__Task__. The answer is all of the data repeated exactly, with each picture omitted.

__Data shown__.

▼▼▼

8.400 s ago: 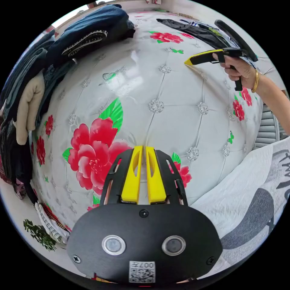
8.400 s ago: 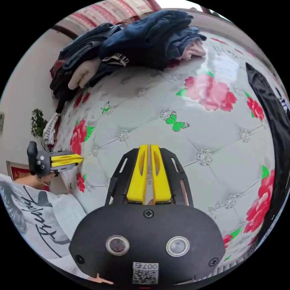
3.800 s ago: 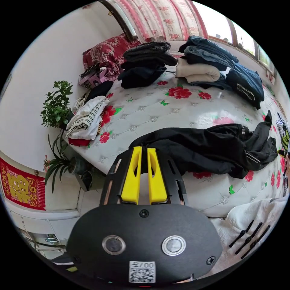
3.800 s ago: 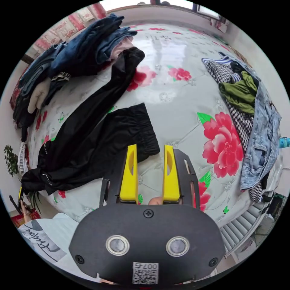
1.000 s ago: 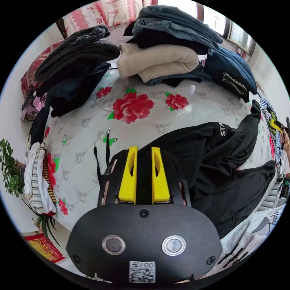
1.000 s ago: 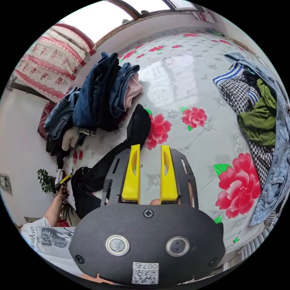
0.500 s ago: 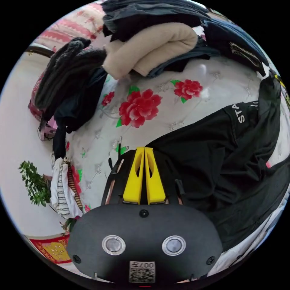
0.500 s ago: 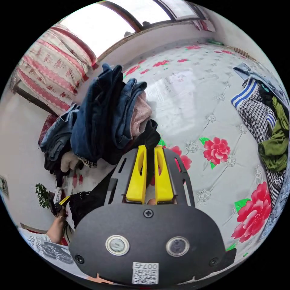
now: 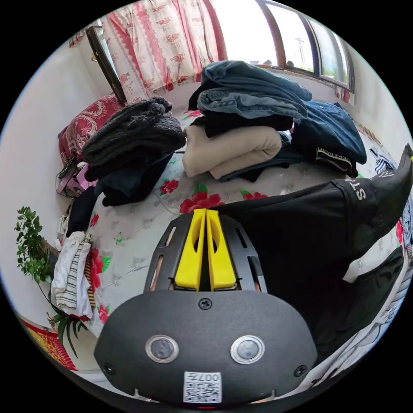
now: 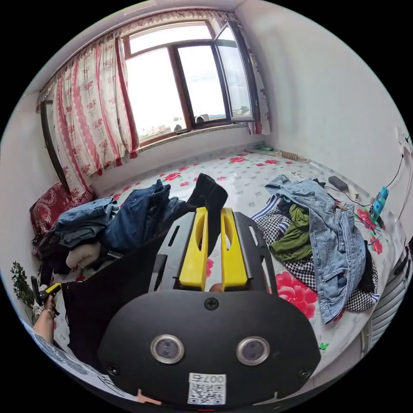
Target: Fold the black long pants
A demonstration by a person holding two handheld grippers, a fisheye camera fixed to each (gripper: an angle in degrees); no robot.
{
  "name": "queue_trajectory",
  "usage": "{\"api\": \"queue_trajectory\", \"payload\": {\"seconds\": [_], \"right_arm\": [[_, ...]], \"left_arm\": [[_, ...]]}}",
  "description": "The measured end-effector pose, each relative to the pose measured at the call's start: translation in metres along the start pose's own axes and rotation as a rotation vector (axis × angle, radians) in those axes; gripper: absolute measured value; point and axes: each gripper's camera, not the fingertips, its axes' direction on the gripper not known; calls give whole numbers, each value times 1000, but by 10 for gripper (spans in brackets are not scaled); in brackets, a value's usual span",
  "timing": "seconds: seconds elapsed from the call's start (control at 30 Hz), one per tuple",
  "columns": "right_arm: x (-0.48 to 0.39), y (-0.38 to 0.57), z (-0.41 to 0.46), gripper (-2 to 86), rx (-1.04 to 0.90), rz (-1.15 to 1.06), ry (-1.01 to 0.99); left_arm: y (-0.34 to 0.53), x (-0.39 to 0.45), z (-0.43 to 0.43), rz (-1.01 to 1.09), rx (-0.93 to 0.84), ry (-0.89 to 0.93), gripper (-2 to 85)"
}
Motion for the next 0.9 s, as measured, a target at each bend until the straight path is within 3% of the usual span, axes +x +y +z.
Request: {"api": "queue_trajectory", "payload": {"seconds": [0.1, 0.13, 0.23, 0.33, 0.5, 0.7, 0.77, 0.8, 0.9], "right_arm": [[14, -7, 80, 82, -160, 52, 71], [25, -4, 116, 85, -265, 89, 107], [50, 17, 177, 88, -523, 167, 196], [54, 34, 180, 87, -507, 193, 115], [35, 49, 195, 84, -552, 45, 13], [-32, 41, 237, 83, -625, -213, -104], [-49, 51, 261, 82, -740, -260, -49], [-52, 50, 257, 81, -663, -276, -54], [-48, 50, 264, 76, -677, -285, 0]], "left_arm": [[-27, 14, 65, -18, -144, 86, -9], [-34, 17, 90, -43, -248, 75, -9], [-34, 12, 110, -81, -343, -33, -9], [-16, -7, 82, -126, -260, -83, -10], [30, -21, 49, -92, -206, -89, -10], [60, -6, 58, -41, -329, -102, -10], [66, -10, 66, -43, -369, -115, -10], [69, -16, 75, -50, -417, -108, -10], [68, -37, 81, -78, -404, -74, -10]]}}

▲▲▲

__Expected answer__.
8.400 s ago: 
8.400 s ago: 
3.800 s ago: 
3.800 s ago: 
1.000 s ago: 
1.000 s ago: 
0.500 s ago: 
0.500 s ago: 
now: 
now: 
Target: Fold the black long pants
A demonstration by a person holding two handheld grippers, a fisheye camera fixed to each (gripper: an angle in degrees); no robot.
{
  "name": "queue_trajectory",
  "usage": "{\"api\": \"queue_trajectory\", \"payload\": {\"seconds\": [_], \"right_arm\": [[_, ...]], \"left_arm\": [[_, ...]]}}",
  "description": "The measured end-effector pose, each relative to the pose measured at the call's start: translation in metres along the start pose's own axes and rotation as a rotation vector (axis × angle, radians) in those axes; gripper: absolute measured value; point and axes: each gripper's camera, not the fingertips, its axes' direction on the gripper not known; calls give whole numbers, each value times 1000, but by 10 for gripper (spans in brackets are not scaled); in brackets, a value's usual span",
  "timing": "seconds: seconds elapsed from the call's start (control at 30 Hz), one per tuple",
  "columns": "right_arm: x (-0.48 to 0.39), y (-0.38 to 0.57), z (-0.41 to 0.46), gripper (-2 to 86), rx (-1.04 to 0.90), rz (-1.15 to 1.06), ry (-1.01 to 0.99); left_arm: y (-0.34 to 0.53), x (-0.39 to 0.45), z (-0.43 to 0.43), rz (-1.01 to 1.09), rx (-0.93 to 0.84), ry (-0.89 to 0.93), gripper (-2 to 85)"
}
Motion for the next 0.9 s, as measured, a target at each bend until the straight path is within 3% of the usual span, axes +x +y +z.
Request: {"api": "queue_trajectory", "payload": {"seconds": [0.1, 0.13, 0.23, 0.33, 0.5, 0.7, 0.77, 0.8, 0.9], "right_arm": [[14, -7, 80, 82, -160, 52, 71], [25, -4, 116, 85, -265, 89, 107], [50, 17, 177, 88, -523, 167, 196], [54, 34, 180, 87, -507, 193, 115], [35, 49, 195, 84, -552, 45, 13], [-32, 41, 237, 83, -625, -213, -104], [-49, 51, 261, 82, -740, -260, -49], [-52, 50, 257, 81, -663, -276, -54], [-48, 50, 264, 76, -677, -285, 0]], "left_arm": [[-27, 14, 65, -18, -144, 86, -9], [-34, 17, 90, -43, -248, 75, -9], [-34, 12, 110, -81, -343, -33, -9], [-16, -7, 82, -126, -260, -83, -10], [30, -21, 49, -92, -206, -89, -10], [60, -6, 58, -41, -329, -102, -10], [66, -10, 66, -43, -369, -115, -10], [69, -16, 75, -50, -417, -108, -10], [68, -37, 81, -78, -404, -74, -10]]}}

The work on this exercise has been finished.